[Collection entries]

>>>

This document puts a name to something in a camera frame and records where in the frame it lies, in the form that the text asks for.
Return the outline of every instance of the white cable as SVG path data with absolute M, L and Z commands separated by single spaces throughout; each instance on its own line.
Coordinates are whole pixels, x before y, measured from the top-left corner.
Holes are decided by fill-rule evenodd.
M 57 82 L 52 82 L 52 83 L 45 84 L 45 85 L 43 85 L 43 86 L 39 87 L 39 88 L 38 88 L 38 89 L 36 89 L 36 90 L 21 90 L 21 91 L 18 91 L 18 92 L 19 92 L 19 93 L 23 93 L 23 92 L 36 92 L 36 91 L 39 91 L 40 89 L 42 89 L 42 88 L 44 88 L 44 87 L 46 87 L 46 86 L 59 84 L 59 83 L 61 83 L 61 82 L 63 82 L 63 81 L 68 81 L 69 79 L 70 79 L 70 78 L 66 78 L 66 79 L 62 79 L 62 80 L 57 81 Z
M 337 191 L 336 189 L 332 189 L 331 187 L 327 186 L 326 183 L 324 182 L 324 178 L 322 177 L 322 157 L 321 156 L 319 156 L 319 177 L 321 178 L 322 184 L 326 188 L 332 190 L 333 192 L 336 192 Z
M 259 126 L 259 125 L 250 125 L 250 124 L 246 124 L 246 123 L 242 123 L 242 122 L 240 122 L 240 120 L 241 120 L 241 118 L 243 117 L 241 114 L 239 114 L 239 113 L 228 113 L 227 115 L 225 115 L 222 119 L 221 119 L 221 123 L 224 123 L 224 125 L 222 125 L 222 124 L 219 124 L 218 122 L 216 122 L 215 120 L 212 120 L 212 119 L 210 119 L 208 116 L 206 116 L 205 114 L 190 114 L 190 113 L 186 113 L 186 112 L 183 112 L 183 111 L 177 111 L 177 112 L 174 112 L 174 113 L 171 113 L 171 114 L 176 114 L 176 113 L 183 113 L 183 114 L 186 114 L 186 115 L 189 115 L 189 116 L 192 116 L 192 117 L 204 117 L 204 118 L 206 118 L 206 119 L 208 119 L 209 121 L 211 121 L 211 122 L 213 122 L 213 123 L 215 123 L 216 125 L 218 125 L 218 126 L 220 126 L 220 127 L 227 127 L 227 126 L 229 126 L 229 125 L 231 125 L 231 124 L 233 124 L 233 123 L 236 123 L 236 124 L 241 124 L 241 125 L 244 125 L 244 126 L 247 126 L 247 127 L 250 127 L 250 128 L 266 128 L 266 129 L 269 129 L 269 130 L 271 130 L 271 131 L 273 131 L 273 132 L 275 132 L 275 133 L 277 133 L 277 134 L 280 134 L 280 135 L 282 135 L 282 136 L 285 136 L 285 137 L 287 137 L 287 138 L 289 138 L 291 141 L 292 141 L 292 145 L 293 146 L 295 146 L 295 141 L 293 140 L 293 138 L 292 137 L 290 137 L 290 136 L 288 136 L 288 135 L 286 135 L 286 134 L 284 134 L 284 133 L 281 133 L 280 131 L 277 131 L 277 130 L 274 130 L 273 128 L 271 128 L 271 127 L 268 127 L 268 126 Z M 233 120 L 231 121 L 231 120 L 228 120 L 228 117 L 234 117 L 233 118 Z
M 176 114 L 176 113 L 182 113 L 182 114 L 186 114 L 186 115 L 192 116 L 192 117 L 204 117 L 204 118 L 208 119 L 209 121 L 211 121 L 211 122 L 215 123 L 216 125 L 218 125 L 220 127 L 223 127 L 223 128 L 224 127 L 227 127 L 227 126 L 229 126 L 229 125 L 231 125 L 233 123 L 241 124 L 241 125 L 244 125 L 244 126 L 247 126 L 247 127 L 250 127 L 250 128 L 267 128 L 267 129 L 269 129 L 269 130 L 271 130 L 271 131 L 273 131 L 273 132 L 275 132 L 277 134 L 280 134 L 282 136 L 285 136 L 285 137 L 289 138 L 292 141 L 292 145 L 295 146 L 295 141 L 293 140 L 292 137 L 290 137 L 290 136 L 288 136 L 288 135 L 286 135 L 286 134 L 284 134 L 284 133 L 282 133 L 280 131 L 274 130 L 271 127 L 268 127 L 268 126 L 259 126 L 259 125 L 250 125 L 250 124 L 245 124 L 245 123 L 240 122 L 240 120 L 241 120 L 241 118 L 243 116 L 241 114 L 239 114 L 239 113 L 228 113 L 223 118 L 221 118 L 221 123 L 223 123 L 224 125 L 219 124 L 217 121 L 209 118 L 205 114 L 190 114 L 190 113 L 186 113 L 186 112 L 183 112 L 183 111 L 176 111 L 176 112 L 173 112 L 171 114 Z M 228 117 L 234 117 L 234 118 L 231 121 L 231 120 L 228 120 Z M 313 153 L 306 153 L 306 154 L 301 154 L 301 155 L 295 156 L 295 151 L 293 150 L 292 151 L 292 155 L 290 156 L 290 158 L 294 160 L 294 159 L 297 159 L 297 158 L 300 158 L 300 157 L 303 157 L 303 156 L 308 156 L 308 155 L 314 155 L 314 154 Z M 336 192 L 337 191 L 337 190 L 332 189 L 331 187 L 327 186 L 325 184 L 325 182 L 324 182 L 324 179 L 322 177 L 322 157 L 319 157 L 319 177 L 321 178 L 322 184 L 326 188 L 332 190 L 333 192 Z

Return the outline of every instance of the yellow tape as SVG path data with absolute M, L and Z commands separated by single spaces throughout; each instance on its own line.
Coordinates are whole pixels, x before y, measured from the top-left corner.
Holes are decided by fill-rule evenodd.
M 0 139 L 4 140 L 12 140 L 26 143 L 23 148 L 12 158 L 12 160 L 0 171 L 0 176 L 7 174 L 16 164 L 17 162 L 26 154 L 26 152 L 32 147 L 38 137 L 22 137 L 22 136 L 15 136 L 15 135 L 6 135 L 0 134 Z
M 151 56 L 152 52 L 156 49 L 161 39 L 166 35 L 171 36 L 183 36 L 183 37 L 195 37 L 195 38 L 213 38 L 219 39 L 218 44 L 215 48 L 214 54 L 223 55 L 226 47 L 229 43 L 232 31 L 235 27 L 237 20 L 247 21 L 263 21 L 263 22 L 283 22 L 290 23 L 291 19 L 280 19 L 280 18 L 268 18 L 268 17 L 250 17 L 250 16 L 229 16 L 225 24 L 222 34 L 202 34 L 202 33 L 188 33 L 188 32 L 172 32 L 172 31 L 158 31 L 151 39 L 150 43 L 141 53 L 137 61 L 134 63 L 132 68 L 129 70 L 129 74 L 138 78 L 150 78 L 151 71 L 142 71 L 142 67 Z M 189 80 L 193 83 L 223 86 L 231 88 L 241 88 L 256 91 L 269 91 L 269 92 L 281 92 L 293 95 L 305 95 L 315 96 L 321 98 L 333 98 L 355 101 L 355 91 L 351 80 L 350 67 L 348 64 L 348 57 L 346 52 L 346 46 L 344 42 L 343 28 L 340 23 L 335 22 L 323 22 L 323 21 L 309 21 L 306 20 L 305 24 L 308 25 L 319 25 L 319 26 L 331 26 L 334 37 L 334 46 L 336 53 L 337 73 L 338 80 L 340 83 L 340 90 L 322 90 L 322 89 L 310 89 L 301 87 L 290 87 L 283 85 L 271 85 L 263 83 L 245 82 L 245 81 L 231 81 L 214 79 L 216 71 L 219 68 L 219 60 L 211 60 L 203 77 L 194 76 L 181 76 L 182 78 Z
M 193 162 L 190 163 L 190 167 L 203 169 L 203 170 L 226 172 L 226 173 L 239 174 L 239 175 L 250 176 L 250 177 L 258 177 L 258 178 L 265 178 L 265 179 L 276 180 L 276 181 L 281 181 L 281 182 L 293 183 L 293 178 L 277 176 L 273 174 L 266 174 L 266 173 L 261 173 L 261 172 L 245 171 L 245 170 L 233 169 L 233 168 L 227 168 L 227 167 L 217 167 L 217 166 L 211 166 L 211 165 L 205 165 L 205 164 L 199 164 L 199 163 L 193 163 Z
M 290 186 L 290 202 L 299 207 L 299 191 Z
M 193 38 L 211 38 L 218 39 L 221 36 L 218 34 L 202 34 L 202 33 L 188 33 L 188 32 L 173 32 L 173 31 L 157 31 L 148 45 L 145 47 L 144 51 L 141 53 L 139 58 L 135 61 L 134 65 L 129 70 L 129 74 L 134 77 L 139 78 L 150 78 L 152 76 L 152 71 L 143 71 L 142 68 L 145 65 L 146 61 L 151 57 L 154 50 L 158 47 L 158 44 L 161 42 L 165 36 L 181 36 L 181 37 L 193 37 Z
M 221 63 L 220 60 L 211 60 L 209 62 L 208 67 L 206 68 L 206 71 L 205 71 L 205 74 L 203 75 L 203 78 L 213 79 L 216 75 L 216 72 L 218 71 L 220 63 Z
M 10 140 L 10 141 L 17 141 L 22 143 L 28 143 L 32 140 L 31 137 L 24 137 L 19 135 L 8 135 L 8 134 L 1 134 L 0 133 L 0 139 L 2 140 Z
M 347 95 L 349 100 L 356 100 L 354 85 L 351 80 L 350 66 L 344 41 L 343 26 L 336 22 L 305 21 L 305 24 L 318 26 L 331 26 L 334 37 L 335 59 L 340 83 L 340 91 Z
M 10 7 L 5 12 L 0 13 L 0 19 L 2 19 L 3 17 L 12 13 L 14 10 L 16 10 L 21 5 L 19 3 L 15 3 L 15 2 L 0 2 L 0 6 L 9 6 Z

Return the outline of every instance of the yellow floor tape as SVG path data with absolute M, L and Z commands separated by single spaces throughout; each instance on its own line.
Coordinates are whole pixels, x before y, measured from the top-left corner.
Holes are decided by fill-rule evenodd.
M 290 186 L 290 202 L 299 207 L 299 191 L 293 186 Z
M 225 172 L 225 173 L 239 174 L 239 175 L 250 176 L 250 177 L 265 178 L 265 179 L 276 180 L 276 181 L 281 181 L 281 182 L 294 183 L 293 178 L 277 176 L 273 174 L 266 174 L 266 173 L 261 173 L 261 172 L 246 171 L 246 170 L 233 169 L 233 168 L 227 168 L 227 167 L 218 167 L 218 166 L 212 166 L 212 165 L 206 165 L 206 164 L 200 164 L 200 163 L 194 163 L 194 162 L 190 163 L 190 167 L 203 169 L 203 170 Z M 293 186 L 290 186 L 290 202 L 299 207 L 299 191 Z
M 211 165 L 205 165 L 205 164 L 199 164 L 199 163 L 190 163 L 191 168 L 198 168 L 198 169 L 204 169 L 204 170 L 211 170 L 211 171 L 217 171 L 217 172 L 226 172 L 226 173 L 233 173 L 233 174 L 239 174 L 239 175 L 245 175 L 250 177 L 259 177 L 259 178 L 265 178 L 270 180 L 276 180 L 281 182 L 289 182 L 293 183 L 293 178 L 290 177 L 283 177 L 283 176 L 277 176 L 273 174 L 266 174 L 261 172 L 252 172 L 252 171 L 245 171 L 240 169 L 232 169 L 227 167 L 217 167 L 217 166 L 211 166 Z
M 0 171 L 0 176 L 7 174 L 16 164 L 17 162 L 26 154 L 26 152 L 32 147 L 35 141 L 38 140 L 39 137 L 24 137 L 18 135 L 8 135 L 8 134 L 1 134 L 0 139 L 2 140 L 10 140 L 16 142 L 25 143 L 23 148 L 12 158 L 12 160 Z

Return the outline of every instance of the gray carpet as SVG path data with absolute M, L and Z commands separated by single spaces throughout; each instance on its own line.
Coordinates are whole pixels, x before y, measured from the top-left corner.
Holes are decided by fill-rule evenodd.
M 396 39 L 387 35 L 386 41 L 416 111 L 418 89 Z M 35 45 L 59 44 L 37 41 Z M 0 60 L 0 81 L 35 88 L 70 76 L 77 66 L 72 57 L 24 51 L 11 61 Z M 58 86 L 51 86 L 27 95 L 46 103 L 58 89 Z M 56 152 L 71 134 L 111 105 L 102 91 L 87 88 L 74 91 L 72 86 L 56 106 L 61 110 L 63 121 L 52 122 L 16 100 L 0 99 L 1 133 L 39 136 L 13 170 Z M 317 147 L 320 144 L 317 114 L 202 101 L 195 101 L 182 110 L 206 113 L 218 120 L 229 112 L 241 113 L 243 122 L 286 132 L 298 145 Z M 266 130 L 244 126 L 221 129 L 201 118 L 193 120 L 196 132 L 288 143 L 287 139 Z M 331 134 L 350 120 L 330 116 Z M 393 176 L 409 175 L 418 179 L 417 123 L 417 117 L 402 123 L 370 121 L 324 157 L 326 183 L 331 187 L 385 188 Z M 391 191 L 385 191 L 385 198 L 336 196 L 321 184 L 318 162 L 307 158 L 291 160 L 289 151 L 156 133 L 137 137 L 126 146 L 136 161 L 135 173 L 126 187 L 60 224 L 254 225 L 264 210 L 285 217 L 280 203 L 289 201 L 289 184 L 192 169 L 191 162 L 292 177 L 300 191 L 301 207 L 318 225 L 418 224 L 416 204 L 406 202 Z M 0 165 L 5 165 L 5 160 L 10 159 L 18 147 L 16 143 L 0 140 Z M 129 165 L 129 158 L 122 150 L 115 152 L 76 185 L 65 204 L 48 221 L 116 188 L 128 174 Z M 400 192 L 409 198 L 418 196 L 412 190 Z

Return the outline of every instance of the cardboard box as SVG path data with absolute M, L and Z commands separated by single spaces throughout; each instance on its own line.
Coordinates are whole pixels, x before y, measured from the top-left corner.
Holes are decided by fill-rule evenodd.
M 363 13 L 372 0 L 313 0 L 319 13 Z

<<<

## EXERCISE OBJECTIVE
Pick out each line above that includes "data" and show it.

## WRITTEN RESPONSE
Return the outline of every instance of the white cable as SVG path data with absolute M, L and Z commands separated by single spaces throughout; each instance on its own line.
Return the outline of every instance of the yellow tape as SVG path data with absolute M, L and Z commands separated by single spaces throughout; each instance on its own line.
Return the outline of every instance of the yellow floor tape as SVG path data with absolute M, L and Z commands separated by single spaces throughout; each instance on its own line.
Return the outline of every instance of the gray carpet as SVG path data with absolute M, L and Z commands separated by single spaces throughout; each instance on its own line.
Return the outline of every instance of the cardboard box as SVG path data with absolute M, L and Z commands separated by single spaces throughout; each instance on its own line.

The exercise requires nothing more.